Source material:
↓
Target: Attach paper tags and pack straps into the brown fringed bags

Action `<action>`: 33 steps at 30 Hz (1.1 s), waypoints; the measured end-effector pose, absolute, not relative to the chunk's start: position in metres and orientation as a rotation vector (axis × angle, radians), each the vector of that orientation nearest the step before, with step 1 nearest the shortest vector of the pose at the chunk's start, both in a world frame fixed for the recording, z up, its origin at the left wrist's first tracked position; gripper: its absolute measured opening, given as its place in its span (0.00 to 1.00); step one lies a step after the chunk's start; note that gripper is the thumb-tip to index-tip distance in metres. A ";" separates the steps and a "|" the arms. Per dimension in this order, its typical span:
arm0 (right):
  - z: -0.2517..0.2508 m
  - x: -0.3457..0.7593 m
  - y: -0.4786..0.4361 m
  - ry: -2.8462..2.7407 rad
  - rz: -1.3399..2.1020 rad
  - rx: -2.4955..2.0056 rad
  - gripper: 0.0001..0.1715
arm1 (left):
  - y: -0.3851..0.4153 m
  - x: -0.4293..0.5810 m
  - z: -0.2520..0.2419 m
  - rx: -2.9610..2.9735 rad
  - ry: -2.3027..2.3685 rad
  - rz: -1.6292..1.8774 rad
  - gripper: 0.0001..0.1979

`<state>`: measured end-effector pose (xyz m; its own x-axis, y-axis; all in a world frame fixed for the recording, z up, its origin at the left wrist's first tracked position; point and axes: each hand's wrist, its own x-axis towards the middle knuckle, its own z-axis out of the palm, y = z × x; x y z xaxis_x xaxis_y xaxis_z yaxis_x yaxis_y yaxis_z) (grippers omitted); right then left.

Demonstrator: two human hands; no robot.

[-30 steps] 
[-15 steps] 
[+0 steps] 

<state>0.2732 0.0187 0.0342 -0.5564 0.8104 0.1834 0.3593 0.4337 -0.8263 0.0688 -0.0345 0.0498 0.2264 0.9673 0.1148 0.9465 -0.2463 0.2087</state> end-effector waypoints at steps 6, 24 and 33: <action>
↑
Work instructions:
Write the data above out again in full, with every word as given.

Answer to this task:
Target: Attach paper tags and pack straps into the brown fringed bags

Action `<action>`: 33 steps at 30 Hz (1.1 s), waypoints; the measured end-effector pose, absolute, not relative to the chunk's start: position in metres and orientation as a rotation vector (axis × angle, radians), each the vector of that orientation nearest the step before, with step 1 nearest the shortest vector of the pose at the chunk's start, both in a world frame fixed for the recording, z up, its origin at the left wrist's first tracked position; gripper: its absolute measured opening, given as its place in its span (0.00 to 1.00); step one lies a step after the chunk's start; note that gripper is the thumb-tip to index-tip distance in metres. A ";" separates the steps and a "|" the arms. Per dimension in this order, its typical span:
arm0 (right):
  - z: -0.2517..0.2508 m
  - x: -0.3457..0.7593 m
  - y: -0.4786..0.4361 m
  - ry: -2.8462..2.7407 rad
  - rz: -1.3399..2.1020 rad
  - rx: -2.4955..2.0056 rad
  - gripper: 0.0001..0.1715
arm1 (left):
  - y: -0.3851..0.4153 m
  - x: -0.4293..0.5810 m
  - z: -0.2520..0.2419 m
  - rx: -2.9610..2.9735 rad
  - ry: -2.3027..2.3685 rad
  - rz: -1.6292..1.8774 rad
  - gripper: 0.0001..0.1979

`<state>`: measured end-effector pose (xyz m; its own x-axis, y-axis; all in a world frame fixed for the recording, z up, its origin at the left wrist's first tracked position; point and axes: each hand's wrist, its own x-axis towards the middle knuckle, its own z-axis out of the palm, y = z × x; x y z xaxis_x xaxis_y xaxis_z yaxis_x yaxis_y yaxis_z) (grippers omitted); right then left.

Demonstrator: two human hands; no robot.

[-30 steps] 
[-15 steps] 
[+0 steps] 

<state>0.2732 0.0187 0.0342 -0.5564 0.8104 0.1834 0.3593 0.4337 -0.8263 0.0688 -0.0345 0.0498 0.2264 0.9673 0.1148 0.9465 -0.2463 0.2087</state> end-effector waypoints at steps 6, 24 and 33: <action>

None of the exercise remains to be done.